*EXERCISE DETAILS:*
The word "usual" turns up on some lines of this data; say how many, and give no other text.

*EXERCISE MATERIALS:*
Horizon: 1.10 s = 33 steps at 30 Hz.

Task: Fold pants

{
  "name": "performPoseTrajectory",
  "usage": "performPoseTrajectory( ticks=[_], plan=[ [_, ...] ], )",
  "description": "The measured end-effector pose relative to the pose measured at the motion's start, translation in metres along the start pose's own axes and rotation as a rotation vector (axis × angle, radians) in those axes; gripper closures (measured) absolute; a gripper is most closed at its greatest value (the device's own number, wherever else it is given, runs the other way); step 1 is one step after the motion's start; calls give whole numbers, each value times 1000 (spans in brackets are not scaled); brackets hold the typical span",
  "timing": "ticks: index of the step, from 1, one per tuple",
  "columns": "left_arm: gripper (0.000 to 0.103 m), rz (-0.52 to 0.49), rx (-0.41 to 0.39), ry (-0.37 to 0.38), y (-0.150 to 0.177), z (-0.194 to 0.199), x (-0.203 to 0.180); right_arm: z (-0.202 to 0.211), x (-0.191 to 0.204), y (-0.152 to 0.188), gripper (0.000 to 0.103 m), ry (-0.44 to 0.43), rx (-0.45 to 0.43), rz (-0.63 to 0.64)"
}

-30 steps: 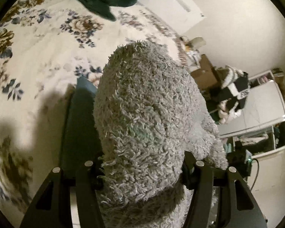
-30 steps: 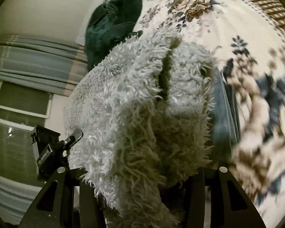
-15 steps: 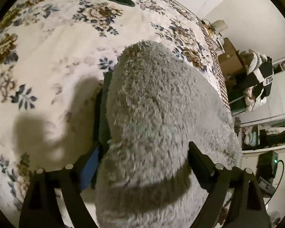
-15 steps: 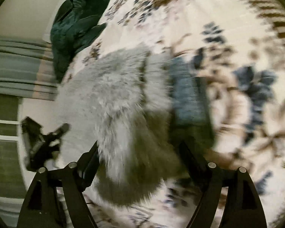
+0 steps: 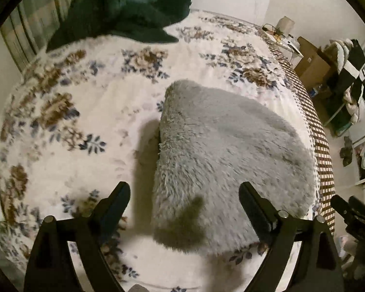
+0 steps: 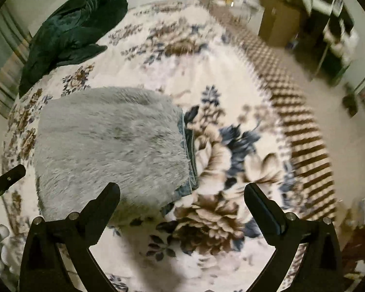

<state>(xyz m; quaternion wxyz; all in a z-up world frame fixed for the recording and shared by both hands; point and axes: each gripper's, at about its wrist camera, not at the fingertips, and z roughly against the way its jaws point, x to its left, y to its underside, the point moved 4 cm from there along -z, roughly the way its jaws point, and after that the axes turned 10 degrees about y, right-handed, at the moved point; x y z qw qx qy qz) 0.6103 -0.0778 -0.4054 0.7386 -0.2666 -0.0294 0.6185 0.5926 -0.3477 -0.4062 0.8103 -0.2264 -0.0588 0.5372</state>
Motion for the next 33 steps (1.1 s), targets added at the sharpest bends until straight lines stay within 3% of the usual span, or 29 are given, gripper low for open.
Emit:
performPoseTrajectory(
  ticks=[7, 17, 27, 33],
  plan=[
    [3, -68, -68, -34, 5, 61, -28, 86, 7, 11, 0, 46, -118, 21],
    [3, -110, -187, -78, 33, 164, -69, 211, -8, 37, 0, 6, -249, 38],
    [3, -85, -307, -108, 86, 268, -91, 336, -56, 92, 0, -58, -360, 11],
    [3, -81, -371, -129, 127, 324, -109, 415, -79, 142, 0, -102, -429, 26]
  ],
)
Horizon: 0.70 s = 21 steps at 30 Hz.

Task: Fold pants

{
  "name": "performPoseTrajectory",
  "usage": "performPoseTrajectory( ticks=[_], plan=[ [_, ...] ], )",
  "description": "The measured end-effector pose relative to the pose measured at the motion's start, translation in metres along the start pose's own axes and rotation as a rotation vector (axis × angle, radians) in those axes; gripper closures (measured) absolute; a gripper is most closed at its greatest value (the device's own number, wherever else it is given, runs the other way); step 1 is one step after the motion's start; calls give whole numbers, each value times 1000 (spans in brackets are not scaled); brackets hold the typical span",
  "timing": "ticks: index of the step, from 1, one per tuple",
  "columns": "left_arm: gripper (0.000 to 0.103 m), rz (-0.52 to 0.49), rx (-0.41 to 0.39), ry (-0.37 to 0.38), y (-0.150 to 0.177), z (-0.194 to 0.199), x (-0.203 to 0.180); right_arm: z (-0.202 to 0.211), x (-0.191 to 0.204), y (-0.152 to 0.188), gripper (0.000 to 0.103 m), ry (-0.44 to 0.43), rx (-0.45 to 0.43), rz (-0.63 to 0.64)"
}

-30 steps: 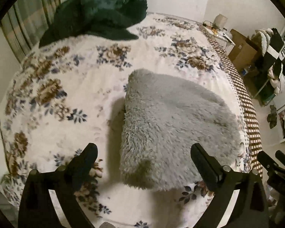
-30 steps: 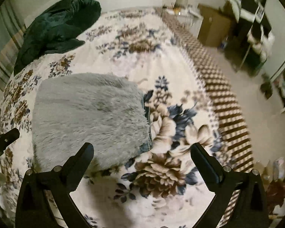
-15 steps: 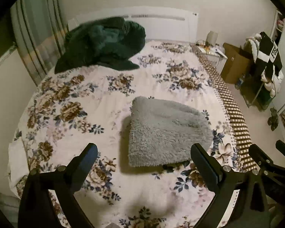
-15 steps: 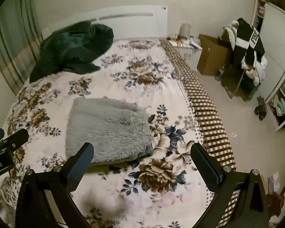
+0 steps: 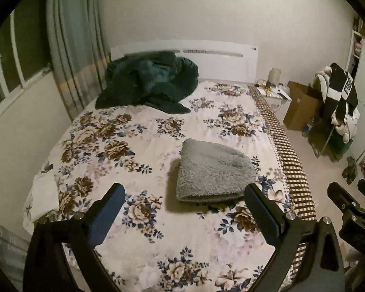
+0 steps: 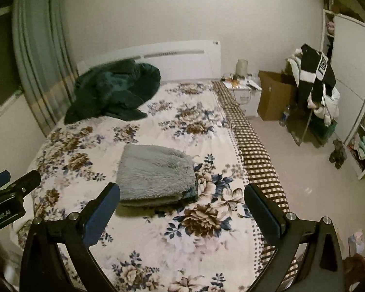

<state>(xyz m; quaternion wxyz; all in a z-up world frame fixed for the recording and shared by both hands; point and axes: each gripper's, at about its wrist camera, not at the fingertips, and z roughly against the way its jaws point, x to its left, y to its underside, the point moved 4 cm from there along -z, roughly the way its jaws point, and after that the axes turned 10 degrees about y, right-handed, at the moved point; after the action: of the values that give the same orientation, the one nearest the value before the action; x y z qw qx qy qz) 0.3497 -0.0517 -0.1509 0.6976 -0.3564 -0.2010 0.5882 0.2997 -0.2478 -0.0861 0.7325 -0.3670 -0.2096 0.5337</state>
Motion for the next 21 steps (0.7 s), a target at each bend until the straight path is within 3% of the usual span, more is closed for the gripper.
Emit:
performPoseTrajectory(
  ticks=[11, 21],
  plan=[
    [3, 14, -51, -19, 25, 77, -20, 129, -28, 23, 0, -20, -89, 25],
    [0, -12, -68, -3, 35, 100, -28, 164, -35, 33, 0, -7, -74, 9]
  ],
)
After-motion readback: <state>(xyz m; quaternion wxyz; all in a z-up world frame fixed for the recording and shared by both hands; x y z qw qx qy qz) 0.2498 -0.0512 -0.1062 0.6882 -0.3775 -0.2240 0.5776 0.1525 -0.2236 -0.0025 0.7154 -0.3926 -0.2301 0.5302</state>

*TASK RESPONSE:*
2